As the saying goes, the only constants in life are death and taxes.

While we can't avoid either, understanding the tax landscape can make the process a bit more manageable. The Internal Revenue Service (IRS) periodically updates tax brackets to reflect changes in the economy and inflation.

In this article, we'll explore the IRS' new tax brackets, how to find yours, and provide real examples for earners making $100,000 and $50,000 annually.

Tax Form with pen and calculator
Tax Form

Understanding the New Tax Brackets

The IRS adjusts tax brackets to account for inflation and changes in the economy. Tax brackets determine the percentage of your income that you owe in federal income tax. The 2024 tax brackets have been updated, and taxpayers need to be aware of these changes to accurately plan their finances.

For tax year 2024, the IRS has introduced new income thresholds and tax rates. The seven tax brackets are 10%, 12%, 22%, 24%, 32%, 35%, and 37%. The tax rates apply to different portions of your income, ensuring that individuals with higher earnings contribute a larger percentage to federal taxes.
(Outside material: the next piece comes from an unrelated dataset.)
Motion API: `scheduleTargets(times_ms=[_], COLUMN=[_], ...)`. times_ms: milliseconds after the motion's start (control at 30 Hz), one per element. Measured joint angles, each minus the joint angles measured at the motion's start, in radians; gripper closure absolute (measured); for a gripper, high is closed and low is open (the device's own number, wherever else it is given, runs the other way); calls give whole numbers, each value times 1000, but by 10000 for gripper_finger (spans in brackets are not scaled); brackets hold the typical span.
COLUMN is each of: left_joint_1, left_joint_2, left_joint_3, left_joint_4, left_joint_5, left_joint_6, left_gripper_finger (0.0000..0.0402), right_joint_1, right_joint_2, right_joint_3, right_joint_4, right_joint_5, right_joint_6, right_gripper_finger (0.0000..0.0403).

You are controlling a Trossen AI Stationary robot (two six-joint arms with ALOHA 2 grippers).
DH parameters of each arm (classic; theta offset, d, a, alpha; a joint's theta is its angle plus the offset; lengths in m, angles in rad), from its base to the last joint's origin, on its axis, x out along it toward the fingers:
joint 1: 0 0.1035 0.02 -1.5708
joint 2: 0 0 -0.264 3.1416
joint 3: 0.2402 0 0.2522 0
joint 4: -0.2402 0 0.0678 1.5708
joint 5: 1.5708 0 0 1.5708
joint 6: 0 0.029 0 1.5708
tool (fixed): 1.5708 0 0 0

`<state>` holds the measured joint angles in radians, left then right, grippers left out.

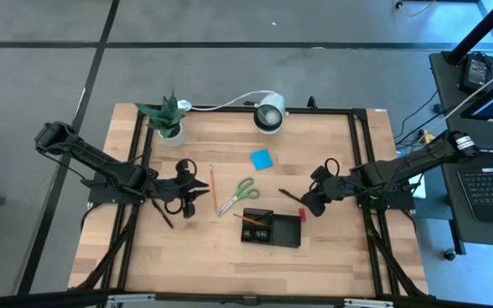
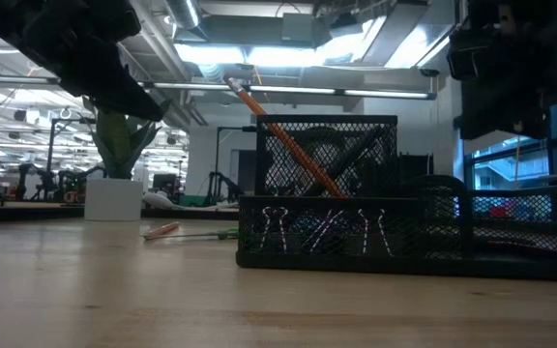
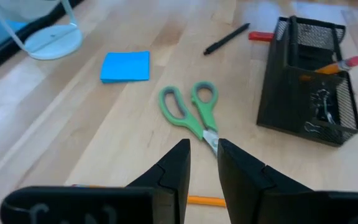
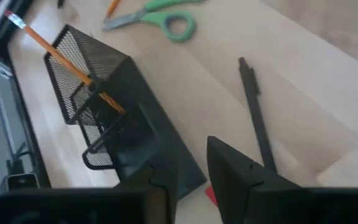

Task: Pick and place office supplies into organizer
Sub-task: Put the eraser into the desk organizer

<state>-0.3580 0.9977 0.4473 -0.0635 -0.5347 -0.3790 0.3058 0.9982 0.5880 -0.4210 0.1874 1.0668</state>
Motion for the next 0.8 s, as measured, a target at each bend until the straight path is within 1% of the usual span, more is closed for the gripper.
scheduleTargets(times_ms=[100,233,300,400,467,567,667,800], left_joint_1=[0,0,0,0,0,0,0,0], left_joint_2=[0,0,0,0,0,0,0,0], left_joint_3=[0,0,0,0,0,0,0,0], left_joint_4=[0,0,0,0,0,0,0,0], left_joint_5=[-18,-31,-32,-31,-31,-31,-31,-31], left_joint_6=[0,0,0,-1,-1,-1,-4,-3], left_gripper_finger=[327,327,327,327,327,327,327,327], right_joint_1=[0,0,0,0,5,12,12,12], right_joint_2=[33,119,163,213,239,269,294,329], right_joint_3=[77,203,245,283,298,299,289,263], right_joint_4=[-120,-290,-333,-340,-337,-343,-351,-355], right_joint_5=[0,2,2,-7,-29,-38,-79,-86], right_joint_6=[-14,-48,-42,-12,-23,9,53,114], right_gripper_finger=[349,381,394,397,389,367,338,297])
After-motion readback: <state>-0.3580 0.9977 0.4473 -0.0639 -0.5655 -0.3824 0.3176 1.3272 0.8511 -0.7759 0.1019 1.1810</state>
How to Find Your Tax Bracket

Finding your tax bracket is crucial for understanding how much of your income will be subject to federal income tax. The IRS provides a straightforward way to determine your tax bracket using your filing status and taxable income.

You can refer to the official IRS website, or use online tax calculators to quickly find your bracket:

Real Examples: $100,000 and $50,000 Earners

Let's explore two real-world examples to illustrate how the new tax brackets impact individuals earning $100,000 and $50,000 annually.

Example 1: $100,000 Earner

Assuming a single filer with a taxable income of $100,000, let's determine the tax liability using the 2024 tax brackets.

•    The first $10,275 is taxed at 10%: $10,275 * 0.10 = $1,027.50

•    The next $29,275 is taxed at 12%: $29,275 * 0.12 = $3,513

•    The remaining $60,450 is taxed at 22%: $60,450 * 0.22 = $13,299

Total Tax Liability: $1,027.50 + $3,513 + $13,299 = $17,839.50

Example 2: $50,000 Earner

For a single filer with a taxable income of $50,000:

•    The first $10,275 is taxed at 10%: $10,275 * 0.10 = $1,027.50

•    The remaining $39,725 is taxed at 12%: $39,725 * 0.12 = $4,767

Total Tax Liability: $1,027.50 + $4,767 = $5,794.50

One thing that surprises most of my students when I teach on taxes is the fact that our taxes are treated like a graduated cylinder and money gets taxed at the different levels as you earn. So, if you are in the 22% tax bracket, it does not mean all of your money is taxed at 22%.

Understanding the IRS' new tax brackets is essential for effective financial planning. By knowing your tax bracket and utilizing online calculators or consulting with tax professionals, you can make informed decisions to minimize your tax liability. Keep in mind that tax laws may change, so it's crucial to stay updated with the latest information from the IRS. As tax season approaches, take the time to review your finances and ensure you're prepared to navigate the intricacies of the tax code. Another smart thing to do is to work closely with both your CPA and a Professional Financial Services agent/advisor who focuses on the tax conversation when planning for retirement. I am constantly surprised when I learn my clients’ previous advisor never discussed taxes –the implications, reductions, and possible eliminations; but, most advisors are not permitted to discuss anything outside of their branded products.  So, it’s not the advisor’s fault, but their hands are tied.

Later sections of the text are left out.